YOUR ASSIGNMENT:
Return only the stretch of the material below that begins with the line containing "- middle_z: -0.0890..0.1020" and ends with the line containing "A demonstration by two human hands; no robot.", exactly; both of those lines belong to it.

DATA BELOW:
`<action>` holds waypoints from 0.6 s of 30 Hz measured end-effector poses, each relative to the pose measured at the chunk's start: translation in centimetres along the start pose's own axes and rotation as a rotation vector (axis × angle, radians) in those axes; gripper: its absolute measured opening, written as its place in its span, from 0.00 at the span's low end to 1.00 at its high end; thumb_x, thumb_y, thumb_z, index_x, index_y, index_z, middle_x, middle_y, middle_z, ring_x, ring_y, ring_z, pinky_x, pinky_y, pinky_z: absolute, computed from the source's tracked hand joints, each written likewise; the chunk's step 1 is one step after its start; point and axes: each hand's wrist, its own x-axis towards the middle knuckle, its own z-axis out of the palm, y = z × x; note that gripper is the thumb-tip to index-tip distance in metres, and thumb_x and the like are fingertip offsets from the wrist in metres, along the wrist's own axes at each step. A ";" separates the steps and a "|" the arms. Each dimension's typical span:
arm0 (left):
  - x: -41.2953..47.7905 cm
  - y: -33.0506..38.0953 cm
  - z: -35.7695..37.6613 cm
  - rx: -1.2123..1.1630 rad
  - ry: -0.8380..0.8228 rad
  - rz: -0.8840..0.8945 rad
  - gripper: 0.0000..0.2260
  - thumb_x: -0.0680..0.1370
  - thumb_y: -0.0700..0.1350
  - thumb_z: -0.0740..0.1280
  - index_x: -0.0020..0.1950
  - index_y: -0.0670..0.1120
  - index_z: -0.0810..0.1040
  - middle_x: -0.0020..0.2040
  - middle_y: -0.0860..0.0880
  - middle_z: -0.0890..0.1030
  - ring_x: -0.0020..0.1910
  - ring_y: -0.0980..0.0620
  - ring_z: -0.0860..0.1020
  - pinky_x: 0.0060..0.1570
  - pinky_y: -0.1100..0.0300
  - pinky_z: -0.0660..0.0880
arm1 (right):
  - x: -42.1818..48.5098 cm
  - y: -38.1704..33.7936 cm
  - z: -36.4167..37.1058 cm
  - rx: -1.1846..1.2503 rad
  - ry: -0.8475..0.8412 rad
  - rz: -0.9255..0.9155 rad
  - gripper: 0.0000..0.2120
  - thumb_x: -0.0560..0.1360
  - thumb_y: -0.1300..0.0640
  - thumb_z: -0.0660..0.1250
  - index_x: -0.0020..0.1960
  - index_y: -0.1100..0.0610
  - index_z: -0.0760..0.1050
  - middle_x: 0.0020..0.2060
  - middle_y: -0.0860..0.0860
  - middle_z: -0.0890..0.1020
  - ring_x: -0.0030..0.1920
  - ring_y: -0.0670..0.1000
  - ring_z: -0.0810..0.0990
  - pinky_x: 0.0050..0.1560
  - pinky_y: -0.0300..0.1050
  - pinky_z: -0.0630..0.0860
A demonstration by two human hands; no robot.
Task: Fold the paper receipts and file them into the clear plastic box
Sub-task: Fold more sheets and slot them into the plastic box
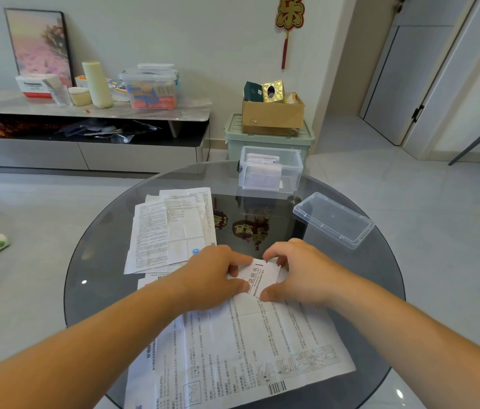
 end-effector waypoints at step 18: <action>-0.9 -0.5 0.1 -0.062 0.043 0.069 0.22 0.76 0.53 0.73 0.69 0.65 0.72 0.53 0.59 0.73 0.53 0.58 0.73 0.57 0.64 0.73 | 0.4 -0.2 -0.1 0.262 0.064 0.015 0.12 0.72 0.54 0.78 0.50 0.45 0.77 0.43 0.47 0.80 0.43 0.48 0.80 0.40 0.40 0.76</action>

YOUR SOLUTION:
  - middle_z: -0.0890..0.1020
  - ring_x: -0.0030..0.1920
  - ring_y: -0.0670..0.1000
  - ring_z: -0.0810..0.0990
  - pinky_x: 0.0050..0.1560
  - pinky_y: -0.0300..0.1050
  - pinky_z: -0.0630..0.0860
A demonstration by two human hands; no robot.

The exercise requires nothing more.